> WORK ITEM
The entries are to be written out word for word, with their images left out.
(Beginning of EXERCISE MATERIAL)
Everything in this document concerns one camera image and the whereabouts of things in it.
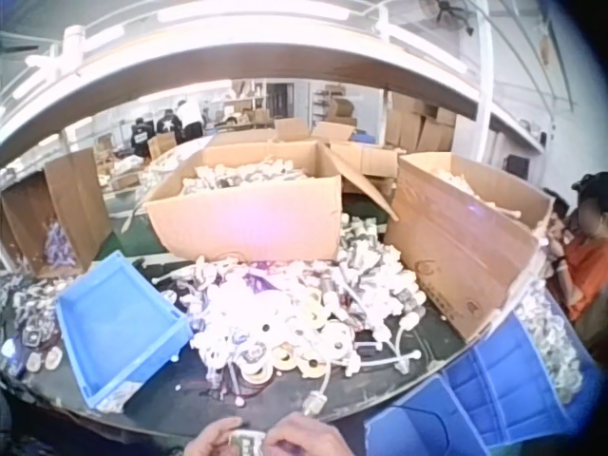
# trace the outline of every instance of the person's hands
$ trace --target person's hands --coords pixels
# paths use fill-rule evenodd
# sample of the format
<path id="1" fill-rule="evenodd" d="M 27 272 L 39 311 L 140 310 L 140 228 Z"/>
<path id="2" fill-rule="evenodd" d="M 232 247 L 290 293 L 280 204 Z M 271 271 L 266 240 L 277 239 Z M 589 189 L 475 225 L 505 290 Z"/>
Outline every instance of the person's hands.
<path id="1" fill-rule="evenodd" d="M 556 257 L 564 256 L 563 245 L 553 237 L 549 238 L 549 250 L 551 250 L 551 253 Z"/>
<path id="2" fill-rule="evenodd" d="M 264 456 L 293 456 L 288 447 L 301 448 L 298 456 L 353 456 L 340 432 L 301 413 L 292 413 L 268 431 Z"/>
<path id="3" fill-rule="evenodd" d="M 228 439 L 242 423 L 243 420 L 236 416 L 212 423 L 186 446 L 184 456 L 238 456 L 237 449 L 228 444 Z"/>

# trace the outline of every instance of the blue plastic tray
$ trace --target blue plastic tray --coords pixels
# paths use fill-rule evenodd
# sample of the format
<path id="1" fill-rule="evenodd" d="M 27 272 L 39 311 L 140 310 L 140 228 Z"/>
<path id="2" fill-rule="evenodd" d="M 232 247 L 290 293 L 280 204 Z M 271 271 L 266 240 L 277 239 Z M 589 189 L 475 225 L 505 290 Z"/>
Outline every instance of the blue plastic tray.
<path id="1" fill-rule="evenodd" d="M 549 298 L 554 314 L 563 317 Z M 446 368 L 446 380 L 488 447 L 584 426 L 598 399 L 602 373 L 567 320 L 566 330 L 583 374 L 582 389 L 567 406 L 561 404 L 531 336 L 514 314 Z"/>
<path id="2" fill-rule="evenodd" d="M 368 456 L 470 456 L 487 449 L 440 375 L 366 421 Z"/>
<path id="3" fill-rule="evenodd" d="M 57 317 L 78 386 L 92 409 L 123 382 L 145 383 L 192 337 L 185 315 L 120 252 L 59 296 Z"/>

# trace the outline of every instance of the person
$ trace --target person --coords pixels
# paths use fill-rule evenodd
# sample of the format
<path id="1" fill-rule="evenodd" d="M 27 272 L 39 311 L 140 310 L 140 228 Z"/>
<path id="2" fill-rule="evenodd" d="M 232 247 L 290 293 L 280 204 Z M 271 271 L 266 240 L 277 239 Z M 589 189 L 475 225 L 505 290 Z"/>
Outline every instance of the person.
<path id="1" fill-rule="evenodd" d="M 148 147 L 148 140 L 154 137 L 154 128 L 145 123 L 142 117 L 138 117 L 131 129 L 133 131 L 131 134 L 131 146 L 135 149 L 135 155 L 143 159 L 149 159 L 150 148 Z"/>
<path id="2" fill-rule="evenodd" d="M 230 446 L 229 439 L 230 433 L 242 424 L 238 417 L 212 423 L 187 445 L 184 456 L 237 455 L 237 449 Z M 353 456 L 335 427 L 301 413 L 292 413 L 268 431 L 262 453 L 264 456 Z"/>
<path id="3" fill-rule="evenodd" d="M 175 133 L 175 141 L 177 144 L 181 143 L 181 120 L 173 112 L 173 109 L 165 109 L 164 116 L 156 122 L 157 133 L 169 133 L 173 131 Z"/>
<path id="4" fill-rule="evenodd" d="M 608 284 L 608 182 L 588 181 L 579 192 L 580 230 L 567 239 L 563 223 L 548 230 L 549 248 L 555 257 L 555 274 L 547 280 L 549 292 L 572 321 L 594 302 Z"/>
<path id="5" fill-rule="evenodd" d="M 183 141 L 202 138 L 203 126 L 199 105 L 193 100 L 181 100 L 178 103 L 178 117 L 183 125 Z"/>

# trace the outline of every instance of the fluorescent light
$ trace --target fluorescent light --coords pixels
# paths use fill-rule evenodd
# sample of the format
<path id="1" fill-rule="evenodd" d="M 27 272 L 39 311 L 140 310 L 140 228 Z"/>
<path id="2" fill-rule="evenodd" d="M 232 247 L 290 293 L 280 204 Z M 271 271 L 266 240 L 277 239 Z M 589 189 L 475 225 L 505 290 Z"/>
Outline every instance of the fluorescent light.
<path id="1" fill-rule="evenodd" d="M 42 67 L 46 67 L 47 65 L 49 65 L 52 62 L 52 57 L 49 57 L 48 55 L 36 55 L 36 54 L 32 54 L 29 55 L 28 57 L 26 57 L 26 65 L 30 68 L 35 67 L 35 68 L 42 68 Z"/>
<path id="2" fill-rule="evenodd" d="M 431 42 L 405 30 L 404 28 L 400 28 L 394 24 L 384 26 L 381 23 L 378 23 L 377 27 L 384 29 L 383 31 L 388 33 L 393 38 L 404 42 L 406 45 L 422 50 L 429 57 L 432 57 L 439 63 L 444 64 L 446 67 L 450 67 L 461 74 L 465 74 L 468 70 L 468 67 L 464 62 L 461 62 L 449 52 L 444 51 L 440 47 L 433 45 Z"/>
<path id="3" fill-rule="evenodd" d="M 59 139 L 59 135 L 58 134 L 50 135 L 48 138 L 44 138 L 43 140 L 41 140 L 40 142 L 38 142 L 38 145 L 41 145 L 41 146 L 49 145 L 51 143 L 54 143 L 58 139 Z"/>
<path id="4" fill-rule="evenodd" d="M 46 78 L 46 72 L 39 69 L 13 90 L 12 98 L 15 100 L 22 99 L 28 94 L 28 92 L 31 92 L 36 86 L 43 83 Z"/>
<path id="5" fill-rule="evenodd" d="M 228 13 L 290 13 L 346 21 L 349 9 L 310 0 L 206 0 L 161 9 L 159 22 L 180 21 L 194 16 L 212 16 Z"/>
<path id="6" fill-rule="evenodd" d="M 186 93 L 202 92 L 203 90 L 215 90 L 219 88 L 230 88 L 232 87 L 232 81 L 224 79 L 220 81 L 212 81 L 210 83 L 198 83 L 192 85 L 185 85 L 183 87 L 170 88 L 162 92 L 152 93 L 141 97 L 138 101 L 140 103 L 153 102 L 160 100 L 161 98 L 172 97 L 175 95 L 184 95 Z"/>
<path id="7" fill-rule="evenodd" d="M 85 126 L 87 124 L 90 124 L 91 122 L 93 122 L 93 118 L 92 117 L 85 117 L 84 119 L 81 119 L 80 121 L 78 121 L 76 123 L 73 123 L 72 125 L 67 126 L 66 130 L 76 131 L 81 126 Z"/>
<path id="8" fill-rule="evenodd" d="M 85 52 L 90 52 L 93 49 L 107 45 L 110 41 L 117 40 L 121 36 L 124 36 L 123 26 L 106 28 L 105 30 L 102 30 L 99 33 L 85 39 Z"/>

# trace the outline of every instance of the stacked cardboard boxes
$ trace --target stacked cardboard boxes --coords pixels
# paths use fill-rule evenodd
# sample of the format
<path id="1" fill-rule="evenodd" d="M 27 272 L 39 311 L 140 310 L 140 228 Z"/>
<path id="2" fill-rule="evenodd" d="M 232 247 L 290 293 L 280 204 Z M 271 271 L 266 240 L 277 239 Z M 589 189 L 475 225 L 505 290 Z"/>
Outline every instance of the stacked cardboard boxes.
(End of EXERCISE MATERIAL)
> TASK RESPONSE
Everything in this document concerns one camera image and the whereabouts of things in it.
# trace the outline of every instance of the person's hands
$ trace --target person's hands --coords pixels
# paths use fill-rule evenodd
# sample of the format
<path id="1" fill-rule="evenodd" d="M 27 272 L 39 311 L 140 310 L 140 228 Z"/>
<path id="2" fill-rule="evenodd" d="M 232 247 L 290 293 L 280 204 Z M 271 271 L 266 240 L 277 239 Z M 589 189 L 475 225 L 505 290 Z"/>
Outline every instance of the person's hands.
<path id="1" fill-rule="evenodd" d="M 556 257 L 564 256 L 563 245 L 553 237 L 549 238 L 549 250 L 551 250 L 551 253 Z"/>
<path id="2" fill-rule="evenodd" d="M 264 456 L 293 456 L 288 447 L 301 448 L 298 456 L 353 456 L 340 432 L 301 413 L 292 413 L 268 431 Z"/>
<path id="3" fill-rule="evenodd" d="M 228 439 L 242 423 L 243 420 L 236 416 L 212 423 L 186 446 L 184 456 L 238 456 L 237 449 L 228 444 Z"/>

# trace the outline of every instance of the blue plastic tray
$ trace --target blue plastic tray --coords pixels
# paths use fill-rule evenodd
# sample of the format
<path id="1" fill-rule="evenodd" d="M 27 272 L 39 311 L 140 310 L 140 228 Z"/>
<path id="2" fill-rule="evenodd" d="M 232 247 L 290 293 L 280 204 Z M 271 271 L 266 240 L 277 239 Z M 589 189 L 475 225 L 505 290 Z"/>
Outline every instance of the blue plastic tray.
<path id="1" fill-rule="evenodd" d="M 549 298 L 554 314 L 563 317 Z M 446 368 L 446 380 L 488 447 L 584 426 L 598 399 L 602 373 L 567 320 L 566 330 L 583 374 L 582 389 L 567 406 L 561 404 L 531 336 L 514 314 Z"/>
<path id="2" fill-rule="evenodd" d="M 368 456 L 470 456 L 487 449 L 440 375 L 366 421 Z"/>
<path id="3" fill-rule="evenodd" d="M 57 317 L 78 386 L 92 409 L 123 382 L 145 383 L 192 337 L 185 315 L 120 252 L 59 296 Z"/>

# trace the outline of every instance of the person
$ trace --target person --coords pixels
# paths use fill-rule evenodd
# sample of the format
<path id="1" fill-rule="evenodd" d="M 27 272 L 39 311 L 140 310 L 140 228 Z"/>
<path id="2" fill-rule="evenodd" d="M 232 247 L 290 293 L 280 204 Z M 271 271 L 266 240 L 277 239 Z M 589 189 L 475 225 L 505 290 Z"/>
Outline every instance of the person.
<path id="1" fill-rule="evenodd" d="M 148 147 L 148 140 L 154 137 L 154 128 L 145 123 L 142 117 L 138 117 L 131 129 L 133 131 L 131 134 L 131 146 L 135 149 L 135 155 L 143 159 L 149 159 L 150 148 Z"/>
<path id="2" fill-rule="evenodd" d="M 230 446 L 229 439 L 230 433 L 242 424 L 238 417 L 212 423 L 187 445 L 184 456 L 237 455 L 237 449 Z M 353 456 L 335 427 L 301 413 L 292 413 L 268 431 L 262 453 L 264 456 Z"/>
<path id="3" fill-rule="evenodd" d="M 175 133 L 175 141 L 177 144 L 181 143 L 181 120 L 173 112 L 173 109 L 165 109 L 164 116 L 156 122 L 157 133 L 169 133 L 173 131 Z"/>
<path id="4" fill-rule="evenodd" d="M 608 284 L 608 182 L 588 181 L 579 192 L 580 230 L 567 239 L 563 223 L 548 230 L 549 248 L 555 257 L 555 274 L 547 280 L 549 292 L 572 321 L 594 302 Z"/>
<path id="5" fill-rule="evenodd" d="M 183 141 L 202 138 L 203 126 L 199 105 L 193 100 L 181 100 L 178 103 L 178 117 L 183 125 Z"/>

# trace the outline of every instance of the fluorescent light
$ trace --target fluorescent light --coords pixels
# paths use fill-rule evenodd
# sample of the format
<path id="1" fill-rule="evenodd" d="M 27 272 L 39 311 L 140 310 L 140 228 Z"/>
<path id="2" fill-rule="evenodd" d="M 232 247 L 290 293 L 280 204 Z M 271 271 L 266 240 L 277 239 Z M 589 189 L 475 225 L 505 290 Z"/>
Outline every instance of the fluorescent light.
<path id="1" fill-rule="evenodd" d="M 42 67 L 46 67 L 47 65 L 49 65 L 52 62 L 52 57 L 49 57 L 48 55 L 36 55 L 36 54 L 32 54 L 29 55 L 28 57 L 26 57 L 26 65 L 30 68 L 35 67 L 35 68 L 42 68 Z"/>
<path id="2" fill-rule="evenodd" d="M 431 42 L 405 30 L 404 28 L 400 28 L 394 24 L 384 26 L 381 23 L 378 23 L 377 27 L 384 29 L 383 31 L 388 33 L 393 38 L 404 42 L 406 45 L 422 50 L 429 57 L 432 57 L 439 63 L 444 64 L 446 67 L 450 67 L 461 74 L 465 74 L 468 70 L 468 67 L 464 62 L 461 62 L 449 52 L 444 51 L 440 47 L 433 45 Z"/>
<path id="3" fill-rule="evenodd" d="M 59 139 L 59 135 L 58 134 L 50 135 L 48 138 L 44 138 L 43 140 L 41 140 L 40 142 L 38 142 L 38 145 L 41 145 L 41 146 L 49 145 L 51 143 L 54 143 L 58 139 Z"/>
<path id="4" fill-rule="evenodd" d="M 46 78 L 46 72 L 39 69 L 13 90 L 12 98 L 15 100 L 22 99 L 28 94 L 28 92 L 31 92 L 36 86 L 43 83 Z"/>
<path id="5" fill-rule="evenodd" d="M 228 13 L 290 13 L 346 21 L 349 9 L 310 0 L 206 0 L 161 9 L 159 22 L 180 21 L 194 16 L 212 16 Z"/>
<path id="6" fill-rule="evenodd" d="M 186 93 L 202 92 L 203 90 L 215 90 L 219 88 L 230 88 L 232 87 L 232 81 L 224 79 L 220 81 L 212 81 L 210 83 L 198 83 L 192 85 L 185 85 L 183 87 L 170 88 L 162 92 L 152 93 L 141 97 L 138 101 L 140 103 L 153 102 L 160 100 L 161 98 L 172 97 L 175 95 L 184 95 Z"/>
<path id="7" fill-rule="evenodd" d="M 85 126 L 87 124 L 90 124 L 91 122 L 93 122 L 93 118 L 92 117 L 85 117 L 84 119 L 81 119 L 80 121 L 78 121 L 76 123 L 73 123 L 72 125 L 67 126 L 66 130 L 76 131 L 81 126 Z"/>
<path id="8" fill-rule="evenodd" d="M 85 52 L 90 52 L 93 49 L 107 45 L 110 41 L 117 40 L 121 36 L 124 36 L 123 26 L 106 28 L 105 30 L 102 30 L 99 33 L 85 39 Z"/>

# trace the outline of every instance of the stacked cardboard boxes
$ trace --target stacked cardboard boxes --coords pixels
# paths use fill-rule evenodd
# sample of the format
<path id="1" fill-rule="evenodd" d="M 27 272 L 39 311 L 140 310 L 140 228 Z"/>
<path id="2" fill-rule="evenodd" d="M 232 247 L 290 293 L 280 204 Z M 271 271 L 266 240 L 277 239 Z M 589 189 L 475 225 L 505 290 Z"/>
Outline every instance of the stacked cardboard boxes.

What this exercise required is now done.